Copy the listing below line for line, from its opening line to the one with "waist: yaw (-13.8", both included; stop there.
--- DATA Enclosed Below ---
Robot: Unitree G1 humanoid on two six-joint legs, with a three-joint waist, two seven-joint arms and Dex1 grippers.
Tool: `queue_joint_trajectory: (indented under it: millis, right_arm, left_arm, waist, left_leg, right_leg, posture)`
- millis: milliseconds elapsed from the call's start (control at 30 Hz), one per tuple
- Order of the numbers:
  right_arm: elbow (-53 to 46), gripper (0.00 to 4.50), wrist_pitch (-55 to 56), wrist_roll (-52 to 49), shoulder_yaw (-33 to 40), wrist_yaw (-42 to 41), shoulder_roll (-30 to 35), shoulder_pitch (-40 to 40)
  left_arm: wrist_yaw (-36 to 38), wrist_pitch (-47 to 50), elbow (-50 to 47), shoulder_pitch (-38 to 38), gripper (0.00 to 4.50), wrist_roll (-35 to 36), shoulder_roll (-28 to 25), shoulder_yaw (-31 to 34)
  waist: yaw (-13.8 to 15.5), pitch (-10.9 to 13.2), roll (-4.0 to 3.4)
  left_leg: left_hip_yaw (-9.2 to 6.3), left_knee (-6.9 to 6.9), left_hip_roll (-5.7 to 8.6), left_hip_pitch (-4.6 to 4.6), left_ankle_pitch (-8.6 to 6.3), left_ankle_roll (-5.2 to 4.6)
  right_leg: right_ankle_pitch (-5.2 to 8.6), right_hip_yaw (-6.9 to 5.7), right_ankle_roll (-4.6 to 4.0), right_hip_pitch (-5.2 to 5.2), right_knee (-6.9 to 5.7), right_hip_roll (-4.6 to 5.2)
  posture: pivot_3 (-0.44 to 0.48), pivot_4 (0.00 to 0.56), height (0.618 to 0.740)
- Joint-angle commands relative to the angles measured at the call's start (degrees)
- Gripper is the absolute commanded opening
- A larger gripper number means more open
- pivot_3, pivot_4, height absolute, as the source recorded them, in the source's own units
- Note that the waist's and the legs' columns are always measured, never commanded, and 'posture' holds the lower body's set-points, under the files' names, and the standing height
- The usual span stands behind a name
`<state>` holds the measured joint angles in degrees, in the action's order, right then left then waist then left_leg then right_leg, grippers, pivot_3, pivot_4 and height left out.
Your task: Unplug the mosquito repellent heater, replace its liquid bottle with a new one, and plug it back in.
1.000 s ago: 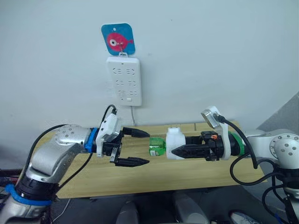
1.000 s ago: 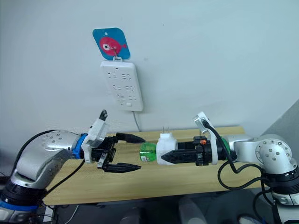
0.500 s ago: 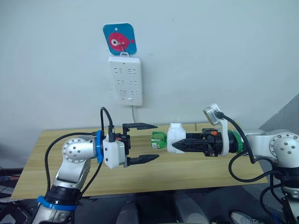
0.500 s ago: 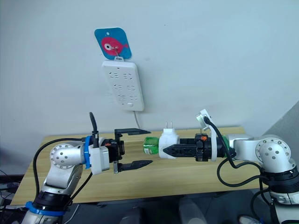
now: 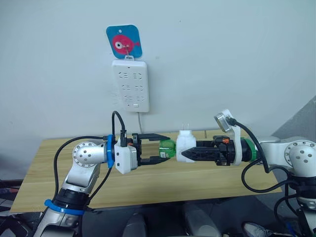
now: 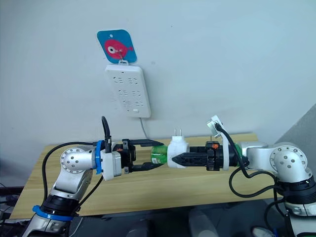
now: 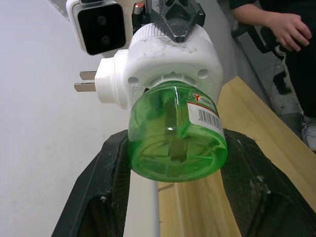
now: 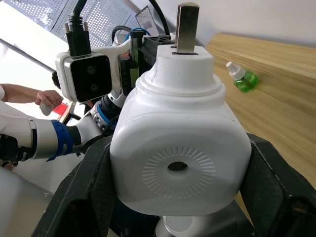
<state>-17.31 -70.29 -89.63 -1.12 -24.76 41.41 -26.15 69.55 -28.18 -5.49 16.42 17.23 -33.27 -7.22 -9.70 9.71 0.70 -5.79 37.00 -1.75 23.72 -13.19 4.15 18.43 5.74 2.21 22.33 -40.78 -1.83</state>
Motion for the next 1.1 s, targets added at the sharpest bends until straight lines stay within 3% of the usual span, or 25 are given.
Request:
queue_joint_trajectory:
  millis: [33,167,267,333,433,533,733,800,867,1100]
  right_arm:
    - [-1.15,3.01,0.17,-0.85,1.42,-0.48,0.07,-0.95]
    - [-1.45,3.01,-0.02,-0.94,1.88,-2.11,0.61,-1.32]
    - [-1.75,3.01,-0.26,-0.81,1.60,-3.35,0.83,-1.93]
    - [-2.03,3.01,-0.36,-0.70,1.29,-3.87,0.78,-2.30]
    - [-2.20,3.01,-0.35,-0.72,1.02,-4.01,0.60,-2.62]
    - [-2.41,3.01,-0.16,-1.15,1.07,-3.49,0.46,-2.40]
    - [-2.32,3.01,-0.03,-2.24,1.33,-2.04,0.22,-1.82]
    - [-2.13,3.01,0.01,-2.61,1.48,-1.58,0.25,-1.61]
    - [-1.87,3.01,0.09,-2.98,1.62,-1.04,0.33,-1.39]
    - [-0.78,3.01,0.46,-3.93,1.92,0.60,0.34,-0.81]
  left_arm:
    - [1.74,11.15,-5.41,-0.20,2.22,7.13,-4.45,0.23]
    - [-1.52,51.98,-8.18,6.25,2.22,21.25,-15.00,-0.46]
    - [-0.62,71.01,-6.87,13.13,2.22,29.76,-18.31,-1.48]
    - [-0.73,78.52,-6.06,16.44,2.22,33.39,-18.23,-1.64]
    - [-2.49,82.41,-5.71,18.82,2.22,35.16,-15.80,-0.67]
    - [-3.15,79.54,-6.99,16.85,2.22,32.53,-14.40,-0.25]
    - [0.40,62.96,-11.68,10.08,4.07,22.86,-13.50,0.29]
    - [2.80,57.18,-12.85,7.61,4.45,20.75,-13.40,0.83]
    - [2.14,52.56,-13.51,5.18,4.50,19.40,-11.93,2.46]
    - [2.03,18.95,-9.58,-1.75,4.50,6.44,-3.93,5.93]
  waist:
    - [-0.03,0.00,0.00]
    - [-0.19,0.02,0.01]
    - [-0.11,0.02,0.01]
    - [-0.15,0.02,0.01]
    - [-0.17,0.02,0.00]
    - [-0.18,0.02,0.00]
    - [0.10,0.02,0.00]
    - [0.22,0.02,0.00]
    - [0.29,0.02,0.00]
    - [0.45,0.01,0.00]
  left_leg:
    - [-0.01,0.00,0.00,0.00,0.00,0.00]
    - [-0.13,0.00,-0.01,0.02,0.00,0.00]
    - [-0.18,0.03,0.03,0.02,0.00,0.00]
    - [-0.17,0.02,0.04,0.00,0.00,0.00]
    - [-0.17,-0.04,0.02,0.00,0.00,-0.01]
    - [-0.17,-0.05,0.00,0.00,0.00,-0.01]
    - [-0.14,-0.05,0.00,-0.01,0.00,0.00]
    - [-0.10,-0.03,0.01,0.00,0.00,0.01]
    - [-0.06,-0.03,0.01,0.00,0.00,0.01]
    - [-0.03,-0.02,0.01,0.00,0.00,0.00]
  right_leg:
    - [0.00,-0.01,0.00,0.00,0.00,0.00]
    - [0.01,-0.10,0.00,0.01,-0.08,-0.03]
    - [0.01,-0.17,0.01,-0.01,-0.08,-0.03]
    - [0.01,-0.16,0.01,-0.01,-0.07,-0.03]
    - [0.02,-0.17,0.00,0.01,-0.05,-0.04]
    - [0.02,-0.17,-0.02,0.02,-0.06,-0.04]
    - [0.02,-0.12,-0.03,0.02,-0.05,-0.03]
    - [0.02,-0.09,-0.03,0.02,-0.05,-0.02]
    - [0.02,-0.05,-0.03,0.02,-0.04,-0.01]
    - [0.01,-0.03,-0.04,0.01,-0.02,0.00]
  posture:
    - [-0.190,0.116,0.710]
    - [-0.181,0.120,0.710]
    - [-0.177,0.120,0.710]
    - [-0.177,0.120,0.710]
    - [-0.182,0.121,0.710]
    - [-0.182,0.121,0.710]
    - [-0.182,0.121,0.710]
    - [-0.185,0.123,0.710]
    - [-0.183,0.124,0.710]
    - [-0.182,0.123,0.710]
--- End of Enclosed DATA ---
> TASK SOLUTION:
Robot: Unitree G1 humanoid on two six-joint legs, with a three-joint waist, two seven-joint arms and Dex1 grippers.
Tool: `queue_joint_trajectory: (indented under it: millis, right_arm, left_arm, waist, left_leg, right_leg, posture)`
- millis: milliseconds elapsed from the call's start (control at 30 Hz), one per tuple
- Order of the numbers:
  right_arm: elbow (-53 to 46), gripper (0.00 to 4.50), wrist_pitch (-55 to 56), wrist_roll (-52 to 49), shoulder_yaw (-33 to 40), wrist_yaw (-42 to 41), shoulder_roll (-30 to 35), shoulder_pitch (-40 to 40)
  left_arm: wrist_yaw (-36 to 38), wrist_pitch (-47 to 50), elbow (-50 to 47), shoulder_pitch (-38 to 38), gripper (0.00 to 4.50), wrist_roll (-35 to 36), shoulder_roll (-28 to 25), shoulder_yaw (-31 to 34)
  waist: yaw (-13.8 to 15.5), pitch (-10.9 to 13.2), roll (-4.0 to 3.4)

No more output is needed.